• **TASK DETAILS**: Although the entries contain pictures, only their text goes into the copy, set down exactly.

(Extracted records)
######

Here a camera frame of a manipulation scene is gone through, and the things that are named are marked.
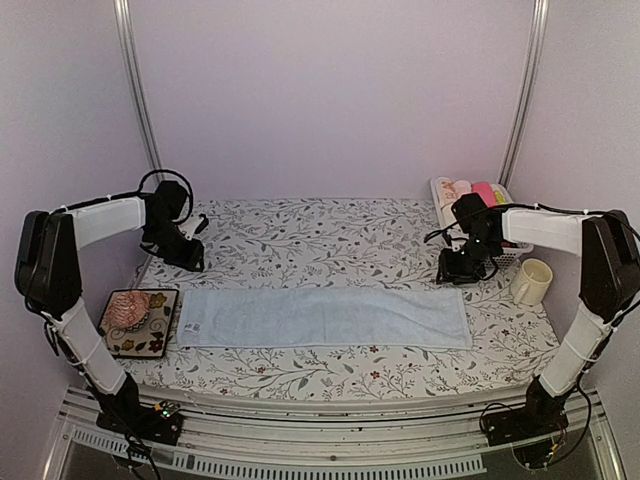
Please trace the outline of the light blue cloth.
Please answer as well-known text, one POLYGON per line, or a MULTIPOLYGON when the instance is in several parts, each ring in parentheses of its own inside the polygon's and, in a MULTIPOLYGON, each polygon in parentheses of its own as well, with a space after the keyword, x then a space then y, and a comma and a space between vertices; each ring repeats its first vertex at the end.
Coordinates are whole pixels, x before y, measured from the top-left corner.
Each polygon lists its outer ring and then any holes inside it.
POLYGON ((181 348, 472 346, 460 291, 369 287, 190 290, 176 341, 181 348), (200 332, 185 331, 188 323, 200 332))

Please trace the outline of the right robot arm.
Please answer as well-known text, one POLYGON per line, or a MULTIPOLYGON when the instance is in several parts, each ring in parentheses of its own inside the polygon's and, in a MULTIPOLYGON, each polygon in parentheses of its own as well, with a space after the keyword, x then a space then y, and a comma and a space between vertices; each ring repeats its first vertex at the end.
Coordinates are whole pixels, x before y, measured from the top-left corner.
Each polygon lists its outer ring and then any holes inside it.
POLYGON ((470 193, 452 205, 461 246, 439 255, 436 280, 464 285, 491 278, 504 246, 528 244, 550 254, 573 256, 574 317, 565 323, 560 346, 536 375, 520 408, 500 407, 482 414, 481 431, 492 445, 534 438, 567 428, 565 404, 597 363, 615 329, 639 306, 639 233, 626 213, 568 210, 536 203, 489 205, 470 193))

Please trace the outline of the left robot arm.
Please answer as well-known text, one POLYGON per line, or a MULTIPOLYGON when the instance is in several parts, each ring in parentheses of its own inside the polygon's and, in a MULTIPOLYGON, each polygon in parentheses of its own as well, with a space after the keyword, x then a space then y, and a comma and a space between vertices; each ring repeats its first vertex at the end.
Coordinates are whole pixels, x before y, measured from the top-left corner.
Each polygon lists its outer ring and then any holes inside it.
POLYGON ((14 273, 25 307, 40 316, 54 351, 88 382, 103 412, 128 434, 148 426, 136 382, 113 358, 82 298, 79 251, 121 233, 139 230, 142 249, 190 272, 204 269, 204 246, 196 234, 205 220, 192 215, 193 189, 176 172, 152 192, 137 189, 25 218, 14 273))

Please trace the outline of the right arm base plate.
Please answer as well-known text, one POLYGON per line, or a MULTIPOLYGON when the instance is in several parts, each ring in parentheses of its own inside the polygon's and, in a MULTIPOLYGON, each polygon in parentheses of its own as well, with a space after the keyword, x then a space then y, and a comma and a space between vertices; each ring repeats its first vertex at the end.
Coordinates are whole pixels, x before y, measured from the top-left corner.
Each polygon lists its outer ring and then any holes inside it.
POLYGON ((505 445, 539 436, 561 433, 569 426, 563 411, 550 416, 531 415, 525 407, 490 403, 480 414, 479 428, 490 446, 505 445))

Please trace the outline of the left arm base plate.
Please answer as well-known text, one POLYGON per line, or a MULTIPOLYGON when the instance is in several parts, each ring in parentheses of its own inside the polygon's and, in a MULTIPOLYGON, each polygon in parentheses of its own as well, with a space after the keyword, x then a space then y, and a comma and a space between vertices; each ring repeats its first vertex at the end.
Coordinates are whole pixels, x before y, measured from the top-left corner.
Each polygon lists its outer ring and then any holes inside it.
POLYGON ((180 438, 185 417, 181 413, 164 414, 164 409, 133 406, 106 405, 96 420, 104 430, 148 440, 164 445, 176 446, 180 438))

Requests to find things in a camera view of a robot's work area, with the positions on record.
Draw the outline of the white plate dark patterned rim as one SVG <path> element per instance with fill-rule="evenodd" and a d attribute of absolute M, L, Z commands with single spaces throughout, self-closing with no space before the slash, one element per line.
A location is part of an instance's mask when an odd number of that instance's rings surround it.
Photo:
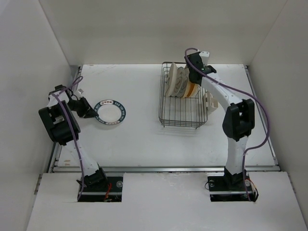
<path fill-rule="evenodd" d="M 123 104 L 111 99 L 96 103 L 94 111 L 97 113 L 95 119 L 99 123 L 108 126 L 121 123 L 126 118 L 127 114 Z"/>

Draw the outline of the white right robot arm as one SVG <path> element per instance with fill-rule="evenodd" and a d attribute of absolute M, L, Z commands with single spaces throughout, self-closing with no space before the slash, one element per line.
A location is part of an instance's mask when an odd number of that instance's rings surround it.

######

• **EXPECTED ANSWER**:
Here a camera frame of a manipulation scene is gone through, and the things that are named are marked.
Please trace the outline of the light blue cloth.
Please answer as well-known text, one POLYGON per line, or a MULTIPOLYGON when the instance is in several parts, each ring in parentheses of its own inside the polygon's and, in a MULTIPOLYGON, each polygon in parentheses of its own as well, with a space after the keyword, x then a space then y, and a comma and a space between vertices; each ring repeats its first vertex at the end.
Coordinates are whole pixels, x before y, measured from the top-left corner.
Each polygon lists its outer ring and then any holes inside it.
POLYGON ((181 348, 472 346, 460 291, 369 287, 190 290, 176 341, 181 348), (200 332, 185 331, 188 323, 200 332))

Please trace the outline of the right robot arm.
Please answer as well-known text, one POLYGON per line, or a MULTIPOLYGON when the instance is in several parts, each ring in parentheses of its own inside the polygon's and, in a MULTIPOLYGON, each polygon in parentheses of its own as well, with a space after the keyword, x then a space then y, and a comma and a space between vertices; each ring repeats its first vertex at the end.
Coordinates are whole pixels, x before y, measured from the top-left corner.
Each polygon lists its outer ring and then any holes inside it.
POLYGON ((470 193, 452 205, 461 246, 439 255, 436 280, 464 285, 491 278, 504 246, 528 244, 550 254, 573 256, 574 317, 565 323, 560 346, 536 375, 520 408, 500 407, 482 414, 481 431, 492 445, 534 438, 567 428, 565 404, 597 363, 615 329, 639 306, 639 233, 626 213, 568 210, 536 203, 489 205, 470 193))

Please trace the outline of the left robot arm.
Please answer as well-known text, one POLYGON per line, or a MULTIPOLYGON when the instance is in several parts, each ring in parentheses of its own inside the polygon's and, in a MULTIPOLYGON, each polygon in parentheses of its own as well, with a space after the keyword, x then a space then y, and a comma and a space between vertices; each ring repeats its first vertex at the end.
Coordinates are whole pixels, x before y, measured from the top-left corner.
Each polygon lists its outer ring and then any holes inside it.
POLYGON ((14 273, 25 307, 40 316, 54 351, 88 382, 103 412, 128 434, 148 426, 136 382, 113 358, 82 298, 79 251, 121 233, 139 230, 142 249, 190 272, 204 269, 204 246, 196 234, 205 220, 192 215, 193 189, 176 172, 152 192, 137 189, 25 218, 14 273))

Please trace the outline of the right arm base plate.
Please answer as well-known text, one POLYGON per line, or a MULTIPOLYGON when the instance is in several parts, each ring in parentheses of its own inside the polygon's and, in a MULTIPOLYGON, each polygon in parentheses of its own as well, with a space after the keyword, x then a space then y, and a comma and a space between vertices; each ring repeats its first vertex at the end.
Coordinates are whole pixels, x before y, measured from the top-left corner.
Each polygon lists its outer ring and then any holes inside it.
POLYGON ((505 445, 539 436, 561 433, 569 426, 563 411, 550 416, 531 415, 525 407, 490 403, 480 414, 479 428, 490 446, 505 445))

Please trace the outline of the left arm base plate.
Please answer as well-known text, one POLYGON per line, or a MULTIPOLYGON when the instance is in several parts, each ring in parentheses of its own inside the polygon's and, in a MULTIPOLYGON, each polygon in parentheses of its own as well, with a space after the keyword, x then a space then y, and a comma and a space between vertices; each ring repeats its first vertex at the end.
Coordinates are whole pixels, x before y, measured from the top-left corner.
Each polygon lists its outer ring and then any holes inside it.
POLYGON ((180 438, 185 417, 181 413, 164 414, 164 409, 133 406, 106 405, 96 420, 104 430, 148 440, 164 445, 176 446, 180 438))

Requests to find things in a camera view of a robot's work area, with the positions on record.
Draw the outline of the white plate dark patterned rim as one SVG <path> element per instance with fill-rule="evenodd" and a d attribute of absolute M, L, Z commands with single spaces throughout, self-closing with no space before the slash, one element per line.
A location is part of an instance's mask when an odd number of that instance's rings surround it.
Photo:
<path fill-rule="evenodd" d="M 123 104 L 111 99 L 96 103 L 94 111 L 97 113 L 95 119 L 99 123 L 108 126 L 121 123 L 126 118 L 127 114 Z"/>

Draw the outline of the white right robot arm as one SVG <path> element per instance with fill-rule="evenodd" and a d attribute of absolute M, L, Z commands with single spaces throughout, self-closing with no space before the slash, one element per line.
A location is part of an instance's mask when an odd number of that instance's rings surround it.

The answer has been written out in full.